A radically grounded architecture: An axonometric drawing from the earth’s point of view, ink on paper, 56 x 76 cm. Drawing by Feeney & Raue (FAR).To paraphrase philosopher Peter Sloterdijk, humans are either tree dwellers or cave dwellers. For the former, it is the love of the sky that counts; for the latter, the love of the earth.
From the hut to the temple and the tenement to the skyscraper, we have gradually distanced ourselves from the ground. This elevating of life was seen as a civilising act, removing us from animals, dirt and danger, and represented a new ideal, creating skylines that are now ubiquitous across all major cities. If the tower is the architectural manifestation of this love of the sky, how could contemporary architecture equally express a love of the ground?
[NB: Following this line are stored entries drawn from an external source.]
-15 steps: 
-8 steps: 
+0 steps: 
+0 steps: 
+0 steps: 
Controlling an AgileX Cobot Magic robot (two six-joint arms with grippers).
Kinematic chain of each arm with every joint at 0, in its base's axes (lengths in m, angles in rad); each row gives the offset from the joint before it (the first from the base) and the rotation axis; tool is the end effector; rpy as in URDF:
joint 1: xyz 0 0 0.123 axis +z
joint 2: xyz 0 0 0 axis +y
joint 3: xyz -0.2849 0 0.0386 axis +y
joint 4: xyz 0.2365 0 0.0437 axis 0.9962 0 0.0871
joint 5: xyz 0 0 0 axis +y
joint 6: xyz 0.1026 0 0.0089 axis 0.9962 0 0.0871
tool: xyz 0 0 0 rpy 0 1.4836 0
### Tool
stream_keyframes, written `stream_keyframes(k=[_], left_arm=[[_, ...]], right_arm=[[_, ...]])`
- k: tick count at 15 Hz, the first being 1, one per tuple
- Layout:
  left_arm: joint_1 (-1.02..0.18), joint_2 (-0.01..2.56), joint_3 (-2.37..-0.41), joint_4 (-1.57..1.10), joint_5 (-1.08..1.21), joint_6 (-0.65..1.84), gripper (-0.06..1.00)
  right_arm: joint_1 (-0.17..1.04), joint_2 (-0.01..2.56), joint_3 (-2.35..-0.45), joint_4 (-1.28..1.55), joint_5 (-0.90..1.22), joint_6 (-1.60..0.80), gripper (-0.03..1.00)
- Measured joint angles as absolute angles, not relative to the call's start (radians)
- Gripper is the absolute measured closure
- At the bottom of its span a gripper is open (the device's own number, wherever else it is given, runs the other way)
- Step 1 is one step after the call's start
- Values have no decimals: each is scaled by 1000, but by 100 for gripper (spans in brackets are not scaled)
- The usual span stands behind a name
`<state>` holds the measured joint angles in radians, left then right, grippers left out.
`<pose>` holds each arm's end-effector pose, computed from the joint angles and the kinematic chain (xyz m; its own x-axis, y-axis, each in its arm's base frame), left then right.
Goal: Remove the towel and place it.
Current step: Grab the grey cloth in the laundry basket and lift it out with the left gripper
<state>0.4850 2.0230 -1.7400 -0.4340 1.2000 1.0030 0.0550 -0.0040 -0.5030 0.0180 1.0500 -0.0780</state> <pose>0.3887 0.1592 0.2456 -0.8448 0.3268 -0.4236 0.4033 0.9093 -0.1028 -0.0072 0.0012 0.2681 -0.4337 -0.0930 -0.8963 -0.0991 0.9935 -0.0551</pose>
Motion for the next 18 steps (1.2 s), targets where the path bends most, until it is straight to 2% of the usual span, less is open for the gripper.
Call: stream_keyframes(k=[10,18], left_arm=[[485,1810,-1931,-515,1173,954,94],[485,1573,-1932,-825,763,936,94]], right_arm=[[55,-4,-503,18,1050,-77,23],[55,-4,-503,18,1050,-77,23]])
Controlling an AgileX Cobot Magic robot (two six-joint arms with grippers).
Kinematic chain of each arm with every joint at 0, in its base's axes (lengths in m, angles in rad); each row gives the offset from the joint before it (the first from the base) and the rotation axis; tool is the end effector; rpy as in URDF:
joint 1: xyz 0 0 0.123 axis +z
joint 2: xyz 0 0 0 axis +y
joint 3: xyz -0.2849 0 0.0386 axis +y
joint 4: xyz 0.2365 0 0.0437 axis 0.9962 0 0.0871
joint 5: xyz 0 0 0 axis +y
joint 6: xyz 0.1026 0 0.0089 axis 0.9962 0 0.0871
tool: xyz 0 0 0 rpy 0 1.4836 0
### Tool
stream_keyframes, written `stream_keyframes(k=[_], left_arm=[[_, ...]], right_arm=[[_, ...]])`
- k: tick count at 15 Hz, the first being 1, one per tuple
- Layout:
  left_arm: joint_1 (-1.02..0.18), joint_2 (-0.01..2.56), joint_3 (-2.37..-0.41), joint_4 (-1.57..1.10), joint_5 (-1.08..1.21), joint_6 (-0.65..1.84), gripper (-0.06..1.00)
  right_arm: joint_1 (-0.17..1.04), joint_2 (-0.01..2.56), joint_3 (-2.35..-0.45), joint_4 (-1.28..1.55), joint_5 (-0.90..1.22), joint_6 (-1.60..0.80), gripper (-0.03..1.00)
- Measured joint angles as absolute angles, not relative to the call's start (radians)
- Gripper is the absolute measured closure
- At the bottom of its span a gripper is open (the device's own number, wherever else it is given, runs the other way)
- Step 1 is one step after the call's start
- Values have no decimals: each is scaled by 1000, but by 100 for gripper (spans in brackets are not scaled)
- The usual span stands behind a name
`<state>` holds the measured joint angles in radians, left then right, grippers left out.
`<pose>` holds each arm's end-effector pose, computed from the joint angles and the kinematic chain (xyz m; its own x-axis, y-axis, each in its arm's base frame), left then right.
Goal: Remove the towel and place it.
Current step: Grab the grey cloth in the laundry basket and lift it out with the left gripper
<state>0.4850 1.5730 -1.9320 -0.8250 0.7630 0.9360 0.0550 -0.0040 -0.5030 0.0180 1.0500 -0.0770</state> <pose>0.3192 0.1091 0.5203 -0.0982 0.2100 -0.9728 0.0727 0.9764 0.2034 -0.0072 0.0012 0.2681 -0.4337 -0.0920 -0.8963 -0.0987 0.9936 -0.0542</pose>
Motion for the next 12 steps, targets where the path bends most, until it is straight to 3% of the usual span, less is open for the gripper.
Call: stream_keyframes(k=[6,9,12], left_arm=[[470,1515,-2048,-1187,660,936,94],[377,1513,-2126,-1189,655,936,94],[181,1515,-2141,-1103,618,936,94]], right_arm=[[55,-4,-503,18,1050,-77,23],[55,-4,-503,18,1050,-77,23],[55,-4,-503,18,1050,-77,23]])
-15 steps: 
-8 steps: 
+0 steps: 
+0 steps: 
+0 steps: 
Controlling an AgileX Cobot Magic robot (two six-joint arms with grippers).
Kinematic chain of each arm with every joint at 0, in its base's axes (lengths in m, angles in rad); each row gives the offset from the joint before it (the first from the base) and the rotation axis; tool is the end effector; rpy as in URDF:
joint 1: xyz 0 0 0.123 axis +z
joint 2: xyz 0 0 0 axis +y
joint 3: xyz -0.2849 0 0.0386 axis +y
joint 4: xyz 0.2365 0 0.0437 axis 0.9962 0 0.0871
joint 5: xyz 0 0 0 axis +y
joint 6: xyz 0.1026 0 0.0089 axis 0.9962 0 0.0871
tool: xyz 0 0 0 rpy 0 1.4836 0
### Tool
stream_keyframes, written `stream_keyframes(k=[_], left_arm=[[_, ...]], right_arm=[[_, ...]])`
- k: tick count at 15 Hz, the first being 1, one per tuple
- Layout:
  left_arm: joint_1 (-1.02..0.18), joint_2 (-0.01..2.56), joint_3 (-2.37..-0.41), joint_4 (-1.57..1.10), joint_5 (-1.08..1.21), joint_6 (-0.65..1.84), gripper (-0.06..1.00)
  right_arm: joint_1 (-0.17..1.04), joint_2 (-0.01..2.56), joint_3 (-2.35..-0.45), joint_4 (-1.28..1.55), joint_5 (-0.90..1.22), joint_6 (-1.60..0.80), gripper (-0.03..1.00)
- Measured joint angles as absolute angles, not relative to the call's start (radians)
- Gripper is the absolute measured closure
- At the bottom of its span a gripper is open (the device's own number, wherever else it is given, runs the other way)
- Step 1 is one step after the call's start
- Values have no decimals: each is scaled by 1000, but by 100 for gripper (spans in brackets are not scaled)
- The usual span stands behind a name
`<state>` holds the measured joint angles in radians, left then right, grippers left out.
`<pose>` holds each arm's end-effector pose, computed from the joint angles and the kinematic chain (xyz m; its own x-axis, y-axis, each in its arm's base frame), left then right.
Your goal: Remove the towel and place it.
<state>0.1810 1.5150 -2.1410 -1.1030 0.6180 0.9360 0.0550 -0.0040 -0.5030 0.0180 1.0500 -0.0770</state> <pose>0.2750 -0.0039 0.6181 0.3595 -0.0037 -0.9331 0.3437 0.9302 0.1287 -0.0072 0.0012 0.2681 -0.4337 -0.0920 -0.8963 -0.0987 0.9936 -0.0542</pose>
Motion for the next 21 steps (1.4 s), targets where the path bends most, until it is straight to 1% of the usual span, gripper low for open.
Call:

One such example is Michael Heizer’s lifelong project City (1970–2022) in the desert of Nevada, US. This monumental architectural sculpture is a vast complex of shaped mounds, depressions and interiors. It is a massive exercise in working hyper-locally, in reshaping the formless earth into something profoundly architectural. Although reminiscent of many ancient ceremonial constructions, this project also anticipates the future and hints at a new language for a grounded architecture.
Heizer’s city suggests a new tectonic approach, sculpting geology, space and environment as one. This can be read as an evolution or inversion of Koolhaasian ‘bigness’, where the massivity of the ground regains its role as a social surface and where architecture has the capacity to impact and unify people. If such an earthbound architecture is a viable alternative to that of concrete and steel which currently dominates the profession, what would this earthbound architecture look like and how would it impact the world in which we live.
Today, the ground is increasingly highlighted as something to be owned and extracted from. Might we instead see it as a plastic material which can shape the spaces, structures and surfaces that allow 21st-century life to become radically grounded?